• [Task objective] Reproduce exactly the final portion of the data: every line from the one containing "Each thing listed" through the last line, inclusive.

START Records provided

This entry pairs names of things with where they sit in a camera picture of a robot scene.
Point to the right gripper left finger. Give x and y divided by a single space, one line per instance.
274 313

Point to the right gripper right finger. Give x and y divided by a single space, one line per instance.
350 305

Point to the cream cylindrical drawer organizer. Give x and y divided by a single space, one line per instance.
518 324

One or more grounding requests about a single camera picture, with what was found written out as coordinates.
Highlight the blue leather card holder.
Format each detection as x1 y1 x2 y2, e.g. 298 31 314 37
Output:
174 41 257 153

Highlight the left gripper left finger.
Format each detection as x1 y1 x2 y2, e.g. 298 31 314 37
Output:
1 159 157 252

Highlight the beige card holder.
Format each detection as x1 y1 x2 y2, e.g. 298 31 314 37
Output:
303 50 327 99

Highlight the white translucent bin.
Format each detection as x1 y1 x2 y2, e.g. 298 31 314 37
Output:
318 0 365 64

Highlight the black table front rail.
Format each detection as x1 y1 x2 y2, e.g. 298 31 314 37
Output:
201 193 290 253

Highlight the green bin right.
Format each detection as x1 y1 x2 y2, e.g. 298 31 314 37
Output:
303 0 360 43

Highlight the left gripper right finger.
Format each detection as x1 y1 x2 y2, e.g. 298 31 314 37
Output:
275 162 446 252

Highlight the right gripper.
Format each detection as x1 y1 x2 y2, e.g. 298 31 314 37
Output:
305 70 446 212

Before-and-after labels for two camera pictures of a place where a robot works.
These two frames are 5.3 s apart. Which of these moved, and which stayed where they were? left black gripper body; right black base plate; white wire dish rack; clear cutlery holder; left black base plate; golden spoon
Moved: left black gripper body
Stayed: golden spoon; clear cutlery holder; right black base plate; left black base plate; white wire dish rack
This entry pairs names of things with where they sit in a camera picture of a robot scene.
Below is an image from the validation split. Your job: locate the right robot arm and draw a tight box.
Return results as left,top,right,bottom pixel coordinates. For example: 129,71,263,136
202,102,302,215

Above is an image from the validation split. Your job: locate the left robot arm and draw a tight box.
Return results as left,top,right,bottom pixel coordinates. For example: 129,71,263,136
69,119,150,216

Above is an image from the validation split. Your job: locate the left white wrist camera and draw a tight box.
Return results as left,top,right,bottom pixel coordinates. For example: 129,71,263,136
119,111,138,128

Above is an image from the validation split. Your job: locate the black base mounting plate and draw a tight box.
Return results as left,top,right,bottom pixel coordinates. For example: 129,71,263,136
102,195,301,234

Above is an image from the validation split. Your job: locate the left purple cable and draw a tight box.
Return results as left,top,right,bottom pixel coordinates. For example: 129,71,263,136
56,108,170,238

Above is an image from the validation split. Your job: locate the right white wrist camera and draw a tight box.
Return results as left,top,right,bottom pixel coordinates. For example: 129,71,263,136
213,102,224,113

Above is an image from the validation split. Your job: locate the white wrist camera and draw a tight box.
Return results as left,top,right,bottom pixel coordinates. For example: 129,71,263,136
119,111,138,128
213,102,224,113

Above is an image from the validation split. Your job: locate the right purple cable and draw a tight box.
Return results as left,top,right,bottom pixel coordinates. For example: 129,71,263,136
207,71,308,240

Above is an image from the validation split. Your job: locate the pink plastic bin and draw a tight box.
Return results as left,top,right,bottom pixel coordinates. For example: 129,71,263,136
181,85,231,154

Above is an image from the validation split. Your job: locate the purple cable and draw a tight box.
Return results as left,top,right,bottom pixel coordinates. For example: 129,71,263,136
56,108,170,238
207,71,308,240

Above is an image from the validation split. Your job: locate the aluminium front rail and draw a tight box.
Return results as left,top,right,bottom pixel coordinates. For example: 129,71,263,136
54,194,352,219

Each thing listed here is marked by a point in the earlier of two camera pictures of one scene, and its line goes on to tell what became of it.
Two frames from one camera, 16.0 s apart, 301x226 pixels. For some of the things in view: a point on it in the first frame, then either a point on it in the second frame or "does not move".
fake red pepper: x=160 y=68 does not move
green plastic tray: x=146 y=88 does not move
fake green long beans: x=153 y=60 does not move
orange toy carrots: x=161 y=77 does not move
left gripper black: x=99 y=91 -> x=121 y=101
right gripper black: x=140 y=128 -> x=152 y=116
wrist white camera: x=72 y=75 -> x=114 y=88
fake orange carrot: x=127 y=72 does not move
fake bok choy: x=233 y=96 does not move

END Records provided

• [Result for this task]
Each thing listed here is marked by a point in the earlier of two camera pictures of one scene, and its line goes on to tell what became of it.
Two frames from one camera, 16.0 s apart, 301x226 pixels. For some of the things in view: a point on it in the first frame, then either a point on it in the second frame or "does not move".
fake red pepper: x=160 y=68 does not move
green plastic tray: x=146 y=88 does not move
fake green long beans: x=153 y=60 does not move
orange toy carrots: x=161 y=77 does not move
left gripper black: x=99 y=91 -> x=121 y=101
right gripper black: x=140 y=128 -> x=152 y=116
wrist white camera: x=72 y=75 -> x=114 y=88
fake orange carrot: x=127 y=72 does not move
fake bok choy: x=233 y=96 does not move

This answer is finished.